● WORK ORDER
Transcribe the data below verbatim from the line with "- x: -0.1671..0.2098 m" to the line with "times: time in". Include both of those lines.

● DATASET ENTRIES
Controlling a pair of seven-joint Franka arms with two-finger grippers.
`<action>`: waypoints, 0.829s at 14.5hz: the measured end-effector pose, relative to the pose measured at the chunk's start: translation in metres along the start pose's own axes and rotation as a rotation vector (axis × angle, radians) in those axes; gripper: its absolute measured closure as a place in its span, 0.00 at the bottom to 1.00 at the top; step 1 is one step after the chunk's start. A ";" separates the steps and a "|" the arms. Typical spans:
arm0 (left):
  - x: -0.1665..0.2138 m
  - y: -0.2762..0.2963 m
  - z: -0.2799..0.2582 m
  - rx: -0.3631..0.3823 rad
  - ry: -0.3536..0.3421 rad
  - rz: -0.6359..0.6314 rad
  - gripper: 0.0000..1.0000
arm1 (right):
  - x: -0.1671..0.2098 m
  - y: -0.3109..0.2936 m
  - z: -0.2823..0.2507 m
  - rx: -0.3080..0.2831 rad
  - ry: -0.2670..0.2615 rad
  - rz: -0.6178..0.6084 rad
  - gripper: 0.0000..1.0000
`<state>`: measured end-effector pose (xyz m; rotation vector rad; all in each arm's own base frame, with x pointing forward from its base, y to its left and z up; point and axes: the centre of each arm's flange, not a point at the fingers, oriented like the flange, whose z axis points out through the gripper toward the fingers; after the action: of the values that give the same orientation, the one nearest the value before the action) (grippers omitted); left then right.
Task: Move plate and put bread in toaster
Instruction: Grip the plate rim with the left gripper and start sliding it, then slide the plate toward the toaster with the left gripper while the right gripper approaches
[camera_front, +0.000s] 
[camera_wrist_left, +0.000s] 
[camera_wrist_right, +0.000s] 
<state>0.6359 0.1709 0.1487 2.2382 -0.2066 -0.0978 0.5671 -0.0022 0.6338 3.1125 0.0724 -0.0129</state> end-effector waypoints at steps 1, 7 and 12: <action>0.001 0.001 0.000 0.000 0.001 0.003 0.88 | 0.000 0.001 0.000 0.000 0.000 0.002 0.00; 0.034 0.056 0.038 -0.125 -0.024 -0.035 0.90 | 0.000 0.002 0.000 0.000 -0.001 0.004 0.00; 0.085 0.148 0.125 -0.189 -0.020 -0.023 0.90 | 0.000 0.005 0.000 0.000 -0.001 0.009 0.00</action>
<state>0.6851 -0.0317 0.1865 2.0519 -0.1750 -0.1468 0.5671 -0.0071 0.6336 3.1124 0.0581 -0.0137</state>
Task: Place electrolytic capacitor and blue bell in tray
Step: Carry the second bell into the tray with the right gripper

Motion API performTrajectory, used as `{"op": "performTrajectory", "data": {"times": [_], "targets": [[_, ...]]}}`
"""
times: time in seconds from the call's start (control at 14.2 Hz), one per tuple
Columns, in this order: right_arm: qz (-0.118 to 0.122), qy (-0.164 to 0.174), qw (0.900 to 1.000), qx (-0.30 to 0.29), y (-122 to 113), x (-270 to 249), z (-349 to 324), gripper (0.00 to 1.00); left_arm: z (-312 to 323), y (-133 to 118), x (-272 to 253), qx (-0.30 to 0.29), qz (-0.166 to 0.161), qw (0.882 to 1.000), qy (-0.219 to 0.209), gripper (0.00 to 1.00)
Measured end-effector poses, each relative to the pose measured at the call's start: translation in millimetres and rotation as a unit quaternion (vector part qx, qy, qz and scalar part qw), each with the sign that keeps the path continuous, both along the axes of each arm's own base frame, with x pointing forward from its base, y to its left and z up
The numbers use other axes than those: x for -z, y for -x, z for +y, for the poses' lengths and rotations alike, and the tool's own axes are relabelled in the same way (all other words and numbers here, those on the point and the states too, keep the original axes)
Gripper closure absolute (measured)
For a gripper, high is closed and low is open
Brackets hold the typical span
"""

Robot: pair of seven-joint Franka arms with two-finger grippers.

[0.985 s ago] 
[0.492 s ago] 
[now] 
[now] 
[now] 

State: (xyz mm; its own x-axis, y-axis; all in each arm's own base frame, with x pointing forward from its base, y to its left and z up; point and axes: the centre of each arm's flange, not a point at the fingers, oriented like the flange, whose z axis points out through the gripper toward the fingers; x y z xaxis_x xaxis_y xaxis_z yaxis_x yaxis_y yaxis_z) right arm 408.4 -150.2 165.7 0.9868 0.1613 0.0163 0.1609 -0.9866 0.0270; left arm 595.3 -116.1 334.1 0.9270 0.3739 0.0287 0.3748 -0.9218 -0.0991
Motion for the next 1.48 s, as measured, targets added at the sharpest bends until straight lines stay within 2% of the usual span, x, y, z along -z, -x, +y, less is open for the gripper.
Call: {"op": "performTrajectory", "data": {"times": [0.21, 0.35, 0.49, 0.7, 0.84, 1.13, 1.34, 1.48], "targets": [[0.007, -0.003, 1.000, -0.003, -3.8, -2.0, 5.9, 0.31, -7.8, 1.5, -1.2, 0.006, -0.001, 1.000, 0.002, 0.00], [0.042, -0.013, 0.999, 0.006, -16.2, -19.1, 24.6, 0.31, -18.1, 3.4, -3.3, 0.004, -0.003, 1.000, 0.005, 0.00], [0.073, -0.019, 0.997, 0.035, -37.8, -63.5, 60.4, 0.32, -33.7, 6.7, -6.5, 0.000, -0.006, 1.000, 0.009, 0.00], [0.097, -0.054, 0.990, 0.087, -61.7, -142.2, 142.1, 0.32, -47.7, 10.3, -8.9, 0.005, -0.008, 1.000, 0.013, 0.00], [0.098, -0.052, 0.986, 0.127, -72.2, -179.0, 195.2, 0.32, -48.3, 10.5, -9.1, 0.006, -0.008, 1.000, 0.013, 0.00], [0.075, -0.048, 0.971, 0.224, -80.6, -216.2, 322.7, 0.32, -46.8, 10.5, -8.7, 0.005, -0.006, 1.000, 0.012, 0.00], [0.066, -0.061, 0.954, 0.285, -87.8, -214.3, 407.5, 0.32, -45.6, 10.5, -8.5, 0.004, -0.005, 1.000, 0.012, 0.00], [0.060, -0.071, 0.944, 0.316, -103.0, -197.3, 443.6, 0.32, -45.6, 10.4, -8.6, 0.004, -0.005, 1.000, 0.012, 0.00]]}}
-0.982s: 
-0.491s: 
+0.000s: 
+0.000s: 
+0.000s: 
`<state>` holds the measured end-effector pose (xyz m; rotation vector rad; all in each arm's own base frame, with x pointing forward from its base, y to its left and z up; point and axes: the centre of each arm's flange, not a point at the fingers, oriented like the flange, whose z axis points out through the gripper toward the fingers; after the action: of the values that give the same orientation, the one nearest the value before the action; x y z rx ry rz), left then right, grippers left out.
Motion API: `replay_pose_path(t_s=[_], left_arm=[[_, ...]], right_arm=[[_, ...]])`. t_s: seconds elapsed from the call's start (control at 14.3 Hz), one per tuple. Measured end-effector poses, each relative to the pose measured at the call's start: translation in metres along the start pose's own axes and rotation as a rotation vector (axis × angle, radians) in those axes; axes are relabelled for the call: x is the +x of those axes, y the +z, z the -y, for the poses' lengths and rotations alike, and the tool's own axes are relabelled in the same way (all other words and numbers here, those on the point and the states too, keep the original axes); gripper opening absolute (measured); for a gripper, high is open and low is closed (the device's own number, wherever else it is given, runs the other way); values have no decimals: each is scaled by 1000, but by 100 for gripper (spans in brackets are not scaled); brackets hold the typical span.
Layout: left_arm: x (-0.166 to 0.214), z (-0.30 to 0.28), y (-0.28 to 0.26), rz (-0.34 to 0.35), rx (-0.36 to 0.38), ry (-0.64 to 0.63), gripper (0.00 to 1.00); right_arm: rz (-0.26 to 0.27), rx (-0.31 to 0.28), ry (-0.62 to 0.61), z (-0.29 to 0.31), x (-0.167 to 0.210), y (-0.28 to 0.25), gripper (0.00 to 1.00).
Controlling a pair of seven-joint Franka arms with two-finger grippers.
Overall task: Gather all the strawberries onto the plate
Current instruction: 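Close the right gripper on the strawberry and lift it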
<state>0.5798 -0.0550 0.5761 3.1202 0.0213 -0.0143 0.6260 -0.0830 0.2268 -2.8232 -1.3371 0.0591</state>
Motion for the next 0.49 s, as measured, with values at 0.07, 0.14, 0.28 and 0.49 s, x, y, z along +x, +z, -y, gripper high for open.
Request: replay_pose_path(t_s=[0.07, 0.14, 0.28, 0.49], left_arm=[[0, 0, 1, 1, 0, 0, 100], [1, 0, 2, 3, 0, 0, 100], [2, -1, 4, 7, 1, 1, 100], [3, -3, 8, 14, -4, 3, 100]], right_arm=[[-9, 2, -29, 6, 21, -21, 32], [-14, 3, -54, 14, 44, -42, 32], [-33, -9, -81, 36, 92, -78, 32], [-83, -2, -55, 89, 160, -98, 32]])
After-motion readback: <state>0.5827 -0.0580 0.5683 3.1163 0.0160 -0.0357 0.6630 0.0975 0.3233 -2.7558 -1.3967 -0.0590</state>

● SOLUTION FOR THIS PROBLEM
  - x: -0.1671..0.2098 m
  - y: -0.3109..0.2936 m
  - z: -0.2823..0.2507 m
  - rx: -0.3080..0.2831 rad
  - ry: -0.2670..0.2615 rad
  - rz: -0.6178..0.6084 rad
  - gripper: 0.0000..1.0000
`<state>`: measured end-effector pose (xyz m; rotation vector rad; all in each arm's own base frame, with x pointing forward from its base, y to its left and z up; point and axes: the centre of each arm's flange, not a point at the fingers, oriented like the flange, whose z axis points out through the gripper toward the fingers; after the action: of the values that give the same orientation, the one nearest the value before the action) (grippers omitted); left then right.
Task: Move plate and put bread in toaster
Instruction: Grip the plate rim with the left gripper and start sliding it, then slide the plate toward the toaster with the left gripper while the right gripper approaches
[camera_front, +0.000s] 
[camera_wrist_left, +0.000s] 
[camera_wrist_right, +0.000s] 
<state>0.6359 0.1709 0.1487 2.2382 -0.2066 -0.0978 0.5671 -0.0022 0.6338 3.1125 0.0724 -0.0129</state> end-effector waypoints at steps 1, 7 and 12: <action>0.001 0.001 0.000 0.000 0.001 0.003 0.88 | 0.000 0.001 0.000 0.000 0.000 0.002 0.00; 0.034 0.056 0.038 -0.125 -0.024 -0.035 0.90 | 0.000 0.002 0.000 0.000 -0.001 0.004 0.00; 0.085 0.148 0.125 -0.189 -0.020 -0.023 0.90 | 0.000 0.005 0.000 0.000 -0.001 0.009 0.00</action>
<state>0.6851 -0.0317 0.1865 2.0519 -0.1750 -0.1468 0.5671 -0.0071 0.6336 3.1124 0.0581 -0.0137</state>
Task: Place electrolytic capacitor and blue bell in tray
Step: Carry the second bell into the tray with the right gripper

Motion API performTrajectory, used as `{"op": "performTrajectory", "data": {"times": [_], "targets": [[_, ...]]}}`
"""
times: time in seconds from the call's start (control at 14.2 Hz), one per tuple

Nothing else belongs to this answer.